The Sub-committee for Public Librarianship, Committee on the Training for Librarianship of Japan Library Association recently made a proposal which recommended to offer eight units to the technical processing courses out of the total forty units which were considered by the Sub-committee to be the minimum for the future professional public librarians as their major study requirements.
The problem of how much emphasis has to be put on the technical processes in the curriculum of education for librarianship urges us to pay attention both to the nature of technique employed in the library and to the means to prepare students for actual library work. Being stimulated by a veteran librarian who criticized the above proposed plan because of its putting too much emphasis on the technical processing, the writer tried first, to clarify the concept of technique and technical education for librarianship, second, to make retrospective search in the history of courses offered in this respect together with problems involved in it, and third, to examine historical outlook of the technical courses in American library schools.
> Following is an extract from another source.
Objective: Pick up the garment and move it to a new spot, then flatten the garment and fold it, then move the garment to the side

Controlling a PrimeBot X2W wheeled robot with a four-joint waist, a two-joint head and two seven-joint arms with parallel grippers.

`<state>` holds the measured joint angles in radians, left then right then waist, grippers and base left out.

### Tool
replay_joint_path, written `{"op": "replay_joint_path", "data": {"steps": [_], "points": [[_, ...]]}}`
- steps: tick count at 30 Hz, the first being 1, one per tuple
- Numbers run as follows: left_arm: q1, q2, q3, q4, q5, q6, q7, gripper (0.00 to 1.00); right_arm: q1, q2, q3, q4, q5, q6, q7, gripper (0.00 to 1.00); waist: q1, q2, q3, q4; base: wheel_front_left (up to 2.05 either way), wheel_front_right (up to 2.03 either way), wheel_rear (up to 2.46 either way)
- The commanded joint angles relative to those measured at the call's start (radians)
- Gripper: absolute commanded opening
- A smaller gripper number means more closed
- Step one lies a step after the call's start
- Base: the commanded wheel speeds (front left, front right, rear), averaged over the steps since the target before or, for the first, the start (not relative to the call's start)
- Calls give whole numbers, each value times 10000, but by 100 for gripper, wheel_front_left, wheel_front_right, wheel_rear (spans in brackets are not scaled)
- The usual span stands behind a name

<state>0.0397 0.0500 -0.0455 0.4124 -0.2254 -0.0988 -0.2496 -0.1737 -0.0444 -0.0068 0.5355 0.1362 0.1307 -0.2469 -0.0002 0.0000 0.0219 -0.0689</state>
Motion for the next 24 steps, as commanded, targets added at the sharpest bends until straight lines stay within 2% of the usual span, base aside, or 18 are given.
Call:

It is of utmost importance to see what is really required by libraries and librarians at work on the content of courses provided for technical processes and to try to make courses applicable to existing demands. At the same time, however, we have to recognize the fact that both the nature of libraries or information centers and the demand of users do change. To meet the situation, we can't be satisfied only by fulfilling the demands unless the demands are analyzed and utilized, supported by theoretical basis, to grasp the true picture of technical services in the library in view of all related elements.